Let us look at some important points to consider when trying to understand a complex system. These allow us to classify and select appropriate lines of attack to unravel the complexity.
1. Complexity of Interaction
Complexity arises when we have non-linear interactions between systems. Linear interactions are always easier to reason about and therefore to fix in case of issues. With non-linear interactions (e.g. feedback loops) it becomes difficult to predict effects of changing inputs on the output. Feedback loops if unbounded (i.e. not convergent) can lead to catastrophic system failures (e.g. incorrect sensor data leading to wrong automated response – which worsens the situation).
Solution: Break feedback loops with linear interactions. Add circuit breakers or delay in reaction where not possible to break feedback loops.
2. Tight Coupling
When two or more systems are tightly coupled then it is quite easy to bring down all by taking down just one. Slack in the interaction between systems requires a system to be able to deal with imprecise, inaccurate and missing inputs while preserving some sort of functional state.
Solution: Allow clear statement of inputs, outputs and acceptable ranges. Provide internal checks to ensure errors do not cross component boundaries. Provide clear indication of the health of a component.
Any system (or group of systems) requires monitoring to provide control decisions. For example, when operating a car we monitor speed, fuel and the dashboard (for warning lights). Any system made up of multiple components/sub-systems should ideally have a monitoring feed from each of the components. But many times we cannot directly get a feed from a component, or it can lead to information overload and we rely on observer components (i.e. sensors) to help us. This adds a layer of obfuscation around a component. If the sensor fails then the operator/controller has no idea what is going on or worse has the wrong idea without knowing it and therefore takes the wrong steps. This is a common theme with complex systems such as nuclear reactors, aeroplanes and stock markets where indirect measurements are all that is available.

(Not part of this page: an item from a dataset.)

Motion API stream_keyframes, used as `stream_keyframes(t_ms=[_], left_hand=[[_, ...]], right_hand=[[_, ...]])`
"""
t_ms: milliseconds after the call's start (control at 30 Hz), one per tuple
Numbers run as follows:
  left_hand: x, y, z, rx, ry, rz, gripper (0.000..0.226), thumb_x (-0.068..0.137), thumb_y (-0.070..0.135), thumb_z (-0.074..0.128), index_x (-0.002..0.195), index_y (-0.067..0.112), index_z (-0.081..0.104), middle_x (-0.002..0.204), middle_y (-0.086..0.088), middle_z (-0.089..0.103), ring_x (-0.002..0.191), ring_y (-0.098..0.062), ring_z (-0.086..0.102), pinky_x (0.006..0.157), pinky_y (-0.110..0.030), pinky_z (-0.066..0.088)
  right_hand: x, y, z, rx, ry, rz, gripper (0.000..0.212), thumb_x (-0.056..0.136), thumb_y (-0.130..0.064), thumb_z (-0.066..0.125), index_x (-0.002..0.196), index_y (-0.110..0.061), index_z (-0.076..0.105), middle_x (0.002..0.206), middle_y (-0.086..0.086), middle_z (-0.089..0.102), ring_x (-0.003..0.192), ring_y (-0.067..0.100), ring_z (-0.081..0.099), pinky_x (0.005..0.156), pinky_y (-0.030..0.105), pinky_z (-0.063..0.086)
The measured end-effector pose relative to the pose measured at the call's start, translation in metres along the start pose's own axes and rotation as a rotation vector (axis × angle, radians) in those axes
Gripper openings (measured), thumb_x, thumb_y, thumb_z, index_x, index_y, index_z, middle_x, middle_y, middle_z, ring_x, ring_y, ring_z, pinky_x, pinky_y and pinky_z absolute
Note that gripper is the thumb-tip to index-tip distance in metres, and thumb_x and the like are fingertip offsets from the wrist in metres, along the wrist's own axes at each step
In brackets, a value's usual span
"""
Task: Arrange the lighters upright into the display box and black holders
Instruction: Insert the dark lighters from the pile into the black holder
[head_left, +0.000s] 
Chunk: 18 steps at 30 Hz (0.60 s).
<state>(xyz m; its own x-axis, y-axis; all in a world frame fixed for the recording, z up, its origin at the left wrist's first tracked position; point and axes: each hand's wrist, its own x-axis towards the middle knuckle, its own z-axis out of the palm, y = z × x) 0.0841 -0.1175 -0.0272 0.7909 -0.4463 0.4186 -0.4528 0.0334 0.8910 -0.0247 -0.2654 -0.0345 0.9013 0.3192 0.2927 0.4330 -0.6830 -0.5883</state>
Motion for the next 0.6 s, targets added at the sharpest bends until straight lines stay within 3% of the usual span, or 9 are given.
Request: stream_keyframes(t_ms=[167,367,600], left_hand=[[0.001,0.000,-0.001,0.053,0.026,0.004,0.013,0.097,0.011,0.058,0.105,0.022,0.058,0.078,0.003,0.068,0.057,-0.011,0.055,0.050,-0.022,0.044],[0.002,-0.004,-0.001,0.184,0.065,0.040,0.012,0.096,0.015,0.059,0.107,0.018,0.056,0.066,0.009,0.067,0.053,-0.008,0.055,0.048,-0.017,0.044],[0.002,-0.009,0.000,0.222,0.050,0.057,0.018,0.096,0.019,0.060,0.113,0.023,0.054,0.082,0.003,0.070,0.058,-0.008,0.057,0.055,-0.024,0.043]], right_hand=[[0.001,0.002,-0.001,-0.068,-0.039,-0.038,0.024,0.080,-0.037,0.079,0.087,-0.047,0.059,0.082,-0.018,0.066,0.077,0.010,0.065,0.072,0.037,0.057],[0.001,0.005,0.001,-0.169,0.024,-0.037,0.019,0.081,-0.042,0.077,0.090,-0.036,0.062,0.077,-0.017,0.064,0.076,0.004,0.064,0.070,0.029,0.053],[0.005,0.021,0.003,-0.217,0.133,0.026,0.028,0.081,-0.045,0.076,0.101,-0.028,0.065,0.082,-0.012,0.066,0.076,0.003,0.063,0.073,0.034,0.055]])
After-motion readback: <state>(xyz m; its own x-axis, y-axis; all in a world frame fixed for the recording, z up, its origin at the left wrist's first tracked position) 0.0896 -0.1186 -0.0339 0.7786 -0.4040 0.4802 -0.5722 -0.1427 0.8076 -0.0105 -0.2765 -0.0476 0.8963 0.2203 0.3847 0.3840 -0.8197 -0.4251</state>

The other issue is that when a system is made up of different components from different providers, each component may not have a standard way of providing status. For example in modern ‘cloud enabled’ software we have no way of knowing if a cloud component which is part of our system has failed and restarted. It may or may not impact us depending on how tightly coupled our components are to the cloud component and if we need to respond to any restarts (e.g. by flushing cached information).
While it is difficult to map any system approaching day-to-day complexity to figure out where it can fail or degrade we can use techniques such as Anomalising to make sure cases of failures are recorded and action taken to prevent future occurrences. The process is straight forward:
- Gather data – collect information from different monitoring feeds etc. about the failure (this is why monitoring is critical)
- Fix raised issues – replace failing/failed components, change processes, re-train operators
- Address Root Cause – monitor replaced components, new procedures while making sure root cause is identified (e.g. was the component at fault or is it a deeper design issue? Are we just treating the symptom and not the cause?)
- Ensure solution is publicised so that it becomes part of ‘best practice’
- Audit – make sure audit is done to measure solution effectiveness
As most interesting systems involve a human:
- operator (e.g. pilot)
- controller (e.g. traffic controller)
- supervisor (e.g. in a factory)
- beneficiary (e.g. patient wearing a medical device)
- dependent (e.g. passenger in a car)
Then the big question is how can we humans improve how we work with complex systems? Or the other way around: How can complex systems be improved to allow humans to work with them more effectively?
There is a deceptively simple process that can be used to peel back some of the complexity. We can describe this as a ‘check-plan-and-proceed’ mechanism.
- Gather how the interaction with a given system has been in the previous time frame (week/month/quarter) [Check]
- Create a list of changes to be tried in the next time frame [Plan]
- Figure out what can be improved in the next time frame [Proceed]
This allows the human component of a complex system to learn in bite-sized chunks.
This also helps in dealing with dynamic systems (such as stock markets) where (as per the book) it is the weather prediction equivalent of ‘predicting a tornado rather than simply rainfall’. When the check-plan-and-proceed mechanism is abandoned we get systems running amok towards a ‘meltdown’ – be it a nuclear meltdown, stock market crash, plane crash or collapse of a company.